Write out every entry exactly as given, but omit the pictures.

Supplied records –
Segment Open

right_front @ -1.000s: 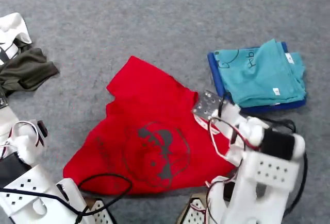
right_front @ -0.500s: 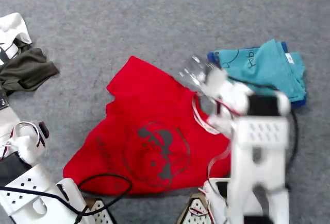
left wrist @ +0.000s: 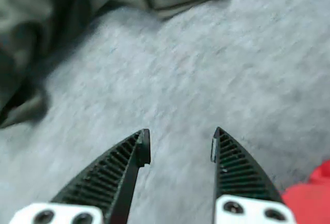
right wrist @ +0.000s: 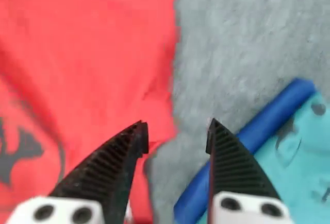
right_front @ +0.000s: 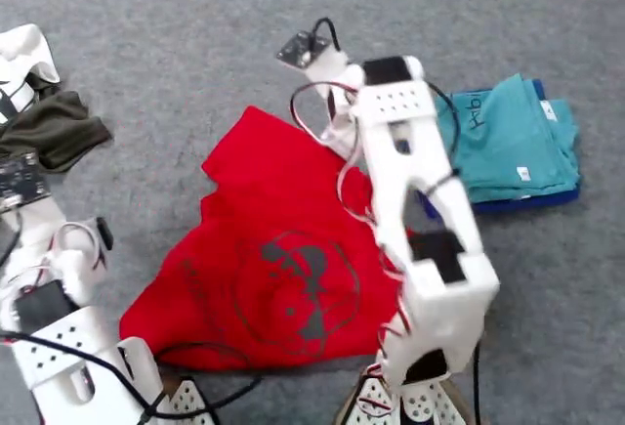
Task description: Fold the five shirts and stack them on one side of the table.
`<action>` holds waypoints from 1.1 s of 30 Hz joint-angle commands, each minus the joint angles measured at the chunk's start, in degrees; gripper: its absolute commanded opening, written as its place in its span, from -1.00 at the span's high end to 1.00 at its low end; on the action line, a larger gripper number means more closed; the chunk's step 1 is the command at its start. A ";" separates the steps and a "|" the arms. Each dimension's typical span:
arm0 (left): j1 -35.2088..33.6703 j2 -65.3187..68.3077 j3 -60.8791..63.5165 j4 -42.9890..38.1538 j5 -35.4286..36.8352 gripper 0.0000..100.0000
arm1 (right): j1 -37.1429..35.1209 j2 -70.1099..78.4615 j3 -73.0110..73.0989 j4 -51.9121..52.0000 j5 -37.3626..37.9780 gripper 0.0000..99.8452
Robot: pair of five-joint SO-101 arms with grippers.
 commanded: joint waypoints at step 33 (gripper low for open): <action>18.73 0.22 20.75 -35.34 14.07 0.60 | -15.16 49.80 -68.18 -4.13 -3.08 0.60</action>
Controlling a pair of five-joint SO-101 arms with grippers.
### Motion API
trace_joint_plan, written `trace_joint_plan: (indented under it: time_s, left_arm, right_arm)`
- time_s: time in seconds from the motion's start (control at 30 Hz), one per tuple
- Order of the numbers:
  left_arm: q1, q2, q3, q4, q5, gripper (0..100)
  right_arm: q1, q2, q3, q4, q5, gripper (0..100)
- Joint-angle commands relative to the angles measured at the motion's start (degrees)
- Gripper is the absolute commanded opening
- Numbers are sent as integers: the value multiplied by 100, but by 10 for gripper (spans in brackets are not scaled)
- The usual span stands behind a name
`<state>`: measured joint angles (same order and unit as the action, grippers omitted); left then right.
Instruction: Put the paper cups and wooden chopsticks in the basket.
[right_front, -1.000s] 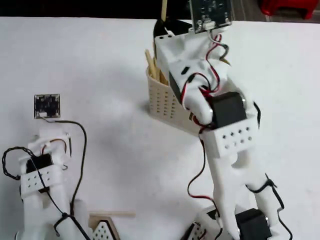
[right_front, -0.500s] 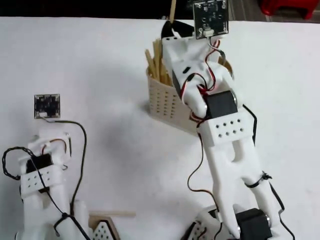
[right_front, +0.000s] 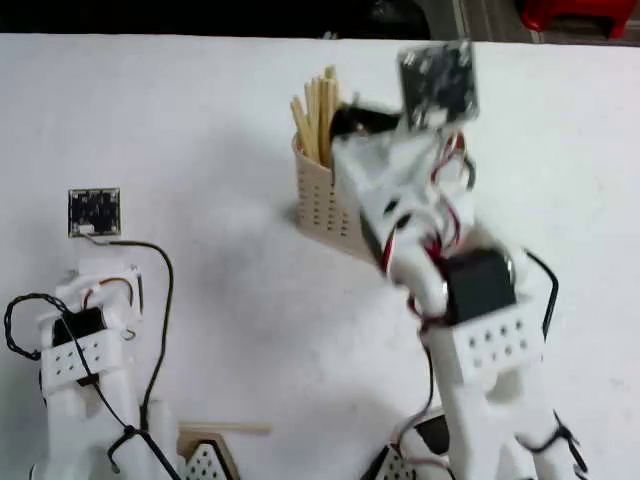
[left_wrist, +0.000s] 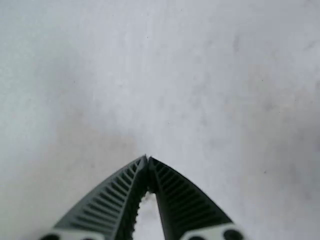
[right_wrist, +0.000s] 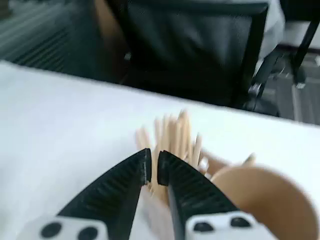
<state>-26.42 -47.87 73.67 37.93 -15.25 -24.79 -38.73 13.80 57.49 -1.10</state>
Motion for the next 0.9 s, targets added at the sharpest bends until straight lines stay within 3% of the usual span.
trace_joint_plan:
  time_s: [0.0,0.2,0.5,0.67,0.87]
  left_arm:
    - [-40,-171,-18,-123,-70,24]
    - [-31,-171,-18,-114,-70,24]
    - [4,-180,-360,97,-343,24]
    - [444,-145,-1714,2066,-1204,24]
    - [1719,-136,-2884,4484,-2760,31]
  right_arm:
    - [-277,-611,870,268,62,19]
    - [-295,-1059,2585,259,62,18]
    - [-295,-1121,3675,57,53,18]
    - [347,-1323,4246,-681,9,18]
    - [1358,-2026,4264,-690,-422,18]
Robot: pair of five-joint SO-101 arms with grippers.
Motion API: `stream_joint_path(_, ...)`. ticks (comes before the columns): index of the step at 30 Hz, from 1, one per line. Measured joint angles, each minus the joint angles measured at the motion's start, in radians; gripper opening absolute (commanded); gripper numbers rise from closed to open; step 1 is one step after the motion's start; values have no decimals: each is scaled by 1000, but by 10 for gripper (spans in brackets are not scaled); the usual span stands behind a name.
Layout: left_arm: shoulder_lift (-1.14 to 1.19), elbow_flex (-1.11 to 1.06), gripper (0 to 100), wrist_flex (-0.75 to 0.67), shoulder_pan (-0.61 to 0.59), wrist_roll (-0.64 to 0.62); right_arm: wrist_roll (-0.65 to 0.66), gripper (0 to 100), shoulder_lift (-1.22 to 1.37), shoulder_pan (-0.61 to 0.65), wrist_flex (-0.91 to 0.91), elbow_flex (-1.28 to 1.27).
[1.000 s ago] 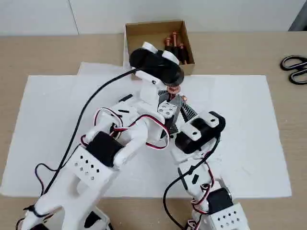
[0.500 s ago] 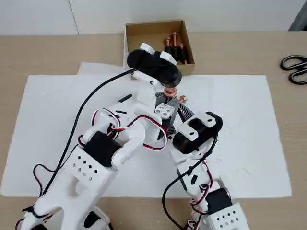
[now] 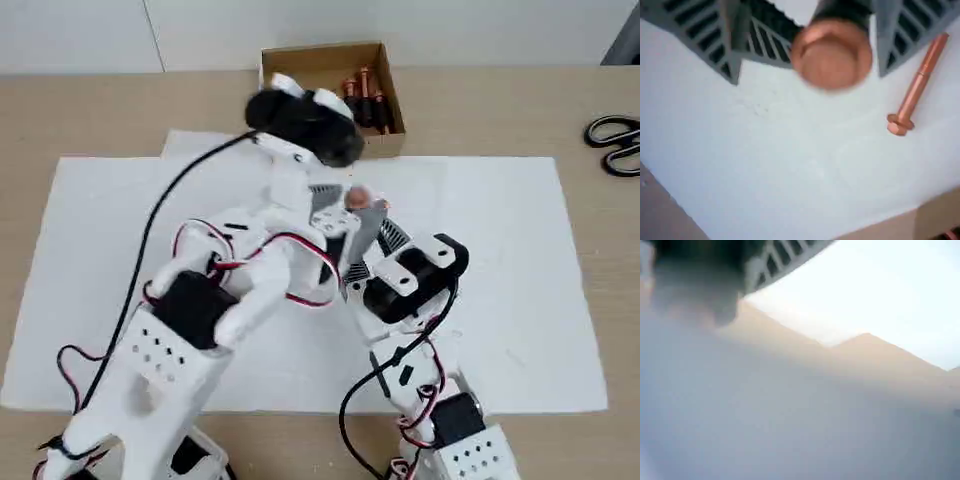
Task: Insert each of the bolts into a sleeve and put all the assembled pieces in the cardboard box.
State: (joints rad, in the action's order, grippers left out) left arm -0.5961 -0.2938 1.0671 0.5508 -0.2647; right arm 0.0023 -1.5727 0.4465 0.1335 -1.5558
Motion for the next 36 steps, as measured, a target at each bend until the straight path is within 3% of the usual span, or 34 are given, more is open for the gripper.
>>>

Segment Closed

Expected answer –
right_front @ -1.000s: 
right_front @ -0.500s: 
left wrist @ +0.000s: 
right wrist @ +0.000s: 
right_front @ +0.000s: 
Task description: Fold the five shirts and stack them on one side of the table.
`<action>` holds waypoints from 1.1 s of 30 Hz joint-angle commands, each minus the joint angles measured at the chunk's start, in degrees; gripper: its absolute commanded opening, written as its place in its span, from -1.00 at the span's high end to 1.00 at its low end; on the action line, a larger gripper number means more closed; the chunk's step 1 is the command at its start. A ";" separates the steps and a "|" the arms. Each dimension's typical span:
arm0 (left): j1 -35.2088..33.6703 j2 -65.3187..68.3077 j3 -60.8791..63.5165 j4 -42.9890..38.1538 j5 -35.4286..36.8352 gripper 0.0000..100.0000
arm1 (right): j1 -37.1429..35.1209 j2 -70.1099..78.4615 j3 -73.0110..73.0989 j4 -51.9121..52.0000 j5 -37.3626..37.9780 gripper 0.0000..99.8452
Robot: pair of five-joint SO-101 arms with grippers.
 commanded: joint waypoints at step 33 (gripper low for open): <action>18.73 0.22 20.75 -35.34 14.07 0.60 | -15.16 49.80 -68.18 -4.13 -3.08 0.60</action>
Controlling a pair of five-joint SO-101 arms with grippers.
### Motion API
trace_joint_plan, written `trace_joint_plan: (indented under it: time_s, left_arm, right_arm)`
- time_s: time in seconds from the motion's start (control at 30 Hz), one per tuple
- Order of the numbers:
  left_arm: q1, q2, q3, q4, q5, gripper (0..100)
  right_arm: q1, q2, q3, q4, q5, gripper (0..100)
- Joint-angle commands relative to the angles measured at the motion's start (degrees)
- Gripper is the absolute commanded opening
- Numbers are sent as integers: the value multiplied by 100, but by 10 for gripper (spans in brackets are not scaled)
- The usual span stands behind a name
`<state>`: measured joint angles (same order and unit as the action, grippers omitted); left then right.
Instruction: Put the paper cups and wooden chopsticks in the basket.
[right_front, -1.000s] 
[right_front, -0.500s] 
[right_front, +0.000s] 
[left_wrist, +0.000s] 
[right_wrist, +0.000s] 
<state>-26.42 -47.87 73.67 37.93 -15.25 -24.79 -38.73 13.80 57.49 -1.10</state>
Motion for the next 0.9 s, targets added at the sharpest bends until straight lines stay within 3% of the usual span.
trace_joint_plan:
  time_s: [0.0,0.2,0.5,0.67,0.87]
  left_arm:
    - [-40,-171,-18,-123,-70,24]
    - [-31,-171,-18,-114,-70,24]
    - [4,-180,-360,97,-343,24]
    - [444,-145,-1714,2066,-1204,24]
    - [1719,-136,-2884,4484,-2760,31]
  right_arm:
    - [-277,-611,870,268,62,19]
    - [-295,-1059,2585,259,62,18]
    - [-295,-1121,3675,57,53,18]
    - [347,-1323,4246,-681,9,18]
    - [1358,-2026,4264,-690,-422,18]
Robot: pair of five-joint SO-101 arms with grippers.
Motion API: `stream_joint_path(_, ...)`. ticks (comes before the columns): index of the step at 30 Hz, from 1, one per line. Measured joint angles, each minus the joint angles measured at the motion's start, in radians; gripper opening absolute (commanded); gripper numbers rise from closed to open; step 1 is one step after the motion's start; values have no decimals: each is scaled by 1000, but by 10 for gripper (spans in brackets are not scaled); the usual span stands behind a name.
Layout: left_arm: shoulder_lift (-1.14 to 1.19), elbow_flex (-1.11 to 1.06), gripper (0 to 100), wrist_flex (-0.75 to 0.67), shoulder_pan (-0.61 to 0.59), wrist_roll (-0.64 to 0.62); right_arm: wrist_roll (-0.65 to 0.66), gripper (0 to 100), shoulder_lift (-1.22 to 1.37), shoulder_pan (-0.61 to 0.65), wrist_flex (-0.91 to 0.91), elbow_flex (-1.28 to 1.27).
[1.000 s ago] 
[0.500 s ago] 
[now] 
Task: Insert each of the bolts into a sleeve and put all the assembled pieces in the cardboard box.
State: (joints rad, in the action's order, grippers left out) left arm -0.5961 -0.2938 1.0671 0.5508 -0.2647; right arm 0.0023 -1.5727 0.4465 0.1335 -1.5558
Motion for the next 36 steps, as measured, a target at each bend until the straight path is within 3% of the usual span, or 34 are given, more is open for the gripper.
>>>

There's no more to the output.